> [Task to complete]: Using the material below, print a verbatim copy of every line from the one containing "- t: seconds" through the one containing "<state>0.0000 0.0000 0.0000", inclusive, and omit the pictures.

> [Data provided]:
--

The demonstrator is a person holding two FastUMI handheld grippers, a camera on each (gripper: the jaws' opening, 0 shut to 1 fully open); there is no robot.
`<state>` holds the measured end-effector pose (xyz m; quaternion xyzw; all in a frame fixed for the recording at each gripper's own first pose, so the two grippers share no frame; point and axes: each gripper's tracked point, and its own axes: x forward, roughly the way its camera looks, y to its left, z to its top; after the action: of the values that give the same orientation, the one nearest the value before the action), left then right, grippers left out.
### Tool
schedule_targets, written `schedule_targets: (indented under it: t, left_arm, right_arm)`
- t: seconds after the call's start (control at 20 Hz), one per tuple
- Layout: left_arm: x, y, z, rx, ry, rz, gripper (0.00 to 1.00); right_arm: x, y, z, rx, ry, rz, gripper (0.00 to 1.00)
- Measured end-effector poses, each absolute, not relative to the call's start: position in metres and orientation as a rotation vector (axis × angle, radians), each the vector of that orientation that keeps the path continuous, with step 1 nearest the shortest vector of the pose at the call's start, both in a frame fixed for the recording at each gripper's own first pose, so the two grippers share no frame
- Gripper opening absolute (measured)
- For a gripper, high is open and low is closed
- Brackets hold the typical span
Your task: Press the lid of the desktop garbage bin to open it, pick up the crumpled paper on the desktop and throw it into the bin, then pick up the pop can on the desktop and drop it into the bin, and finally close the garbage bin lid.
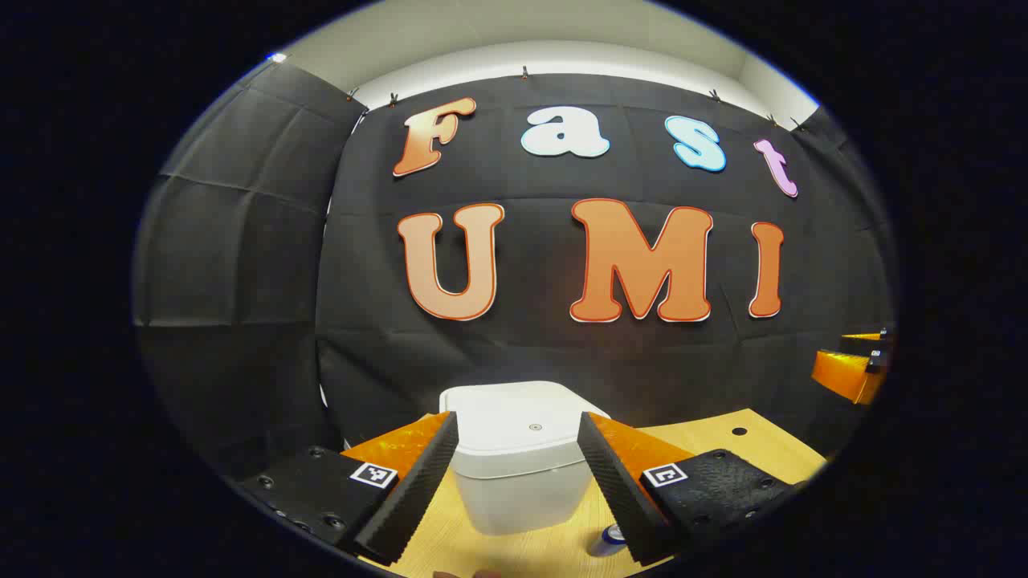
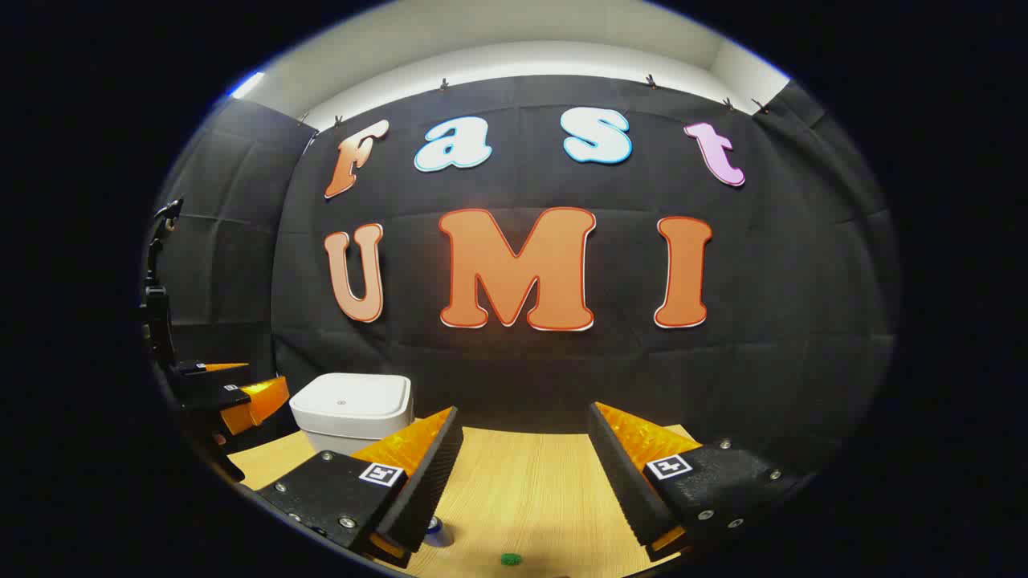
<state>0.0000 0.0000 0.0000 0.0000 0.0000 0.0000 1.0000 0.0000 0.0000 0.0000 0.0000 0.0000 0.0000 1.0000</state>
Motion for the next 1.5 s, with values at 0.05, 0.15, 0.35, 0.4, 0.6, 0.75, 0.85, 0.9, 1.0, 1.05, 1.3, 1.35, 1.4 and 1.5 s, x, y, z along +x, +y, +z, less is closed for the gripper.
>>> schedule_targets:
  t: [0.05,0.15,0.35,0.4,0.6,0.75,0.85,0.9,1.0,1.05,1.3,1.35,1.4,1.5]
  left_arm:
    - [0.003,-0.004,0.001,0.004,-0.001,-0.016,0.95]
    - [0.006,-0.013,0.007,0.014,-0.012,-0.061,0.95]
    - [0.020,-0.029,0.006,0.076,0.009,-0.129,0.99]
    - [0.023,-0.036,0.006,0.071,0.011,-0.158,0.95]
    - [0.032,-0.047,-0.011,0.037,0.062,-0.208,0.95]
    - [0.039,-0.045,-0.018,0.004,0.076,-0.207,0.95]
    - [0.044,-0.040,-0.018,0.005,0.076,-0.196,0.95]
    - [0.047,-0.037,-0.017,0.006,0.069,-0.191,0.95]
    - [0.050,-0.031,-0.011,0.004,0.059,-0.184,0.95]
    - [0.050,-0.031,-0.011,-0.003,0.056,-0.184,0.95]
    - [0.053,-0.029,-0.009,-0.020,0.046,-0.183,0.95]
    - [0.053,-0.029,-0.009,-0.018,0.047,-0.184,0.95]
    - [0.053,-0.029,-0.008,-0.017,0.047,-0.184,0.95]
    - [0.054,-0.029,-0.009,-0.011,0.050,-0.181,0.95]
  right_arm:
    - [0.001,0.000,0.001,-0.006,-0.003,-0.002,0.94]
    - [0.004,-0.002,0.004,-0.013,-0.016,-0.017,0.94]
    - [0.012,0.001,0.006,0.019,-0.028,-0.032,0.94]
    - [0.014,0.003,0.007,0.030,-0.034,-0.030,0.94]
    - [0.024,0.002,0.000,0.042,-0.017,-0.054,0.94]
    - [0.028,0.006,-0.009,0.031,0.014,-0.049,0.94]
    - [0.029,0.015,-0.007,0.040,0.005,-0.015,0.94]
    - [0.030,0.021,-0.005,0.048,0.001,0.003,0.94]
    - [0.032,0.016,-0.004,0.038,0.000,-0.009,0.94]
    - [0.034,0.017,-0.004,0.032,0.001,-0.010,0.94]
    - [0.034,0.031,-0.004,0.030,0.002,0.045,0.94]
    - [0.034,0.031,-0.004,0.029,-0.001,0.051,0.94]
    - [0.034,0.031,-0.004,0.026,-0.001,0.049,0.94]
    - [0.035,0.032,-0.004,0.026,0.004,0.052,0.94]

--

> [Result of this task]:
- t: seconds after the call's start (control at 20 Hz), one per tuple
- Layout: left_arm: x, y, z, rx, ry, rz, gripper (0.00 to 1.00); right_arm: x, y, z, rx, ry, rz, gripper (0.00 to 1.00)
- Measured end-effector poses, each absolute, not relative to the call's start: position in metres and orientation as a rotation vector (axis × angle, radians), each the vector of that orientation that keeps the path continuous, with step 1 nearest the shortest vector of the pose at the call's start, both in a frame fixed for the recording at each gripper's own first pose, so the two grippers share no frame
- Gripper opening absolute (measured)
- For a gripper, high is open and low is closed
- Brackets hold the typical span
Your task: Press the lid of the desktop garbage bin to open it, pick up the crumpled paper on the desktop and throw it into the bin, then pick up the pop can on the desktop and drop it into the bin, and finally close the garbage bin lid.
<state>0.0000 0.0000 0.0000 0.0000 0.0000 0.0000 1.0000 0.0000 0.0000 0.0000 0.0000 0.0000 0.0000 1.0000</state>

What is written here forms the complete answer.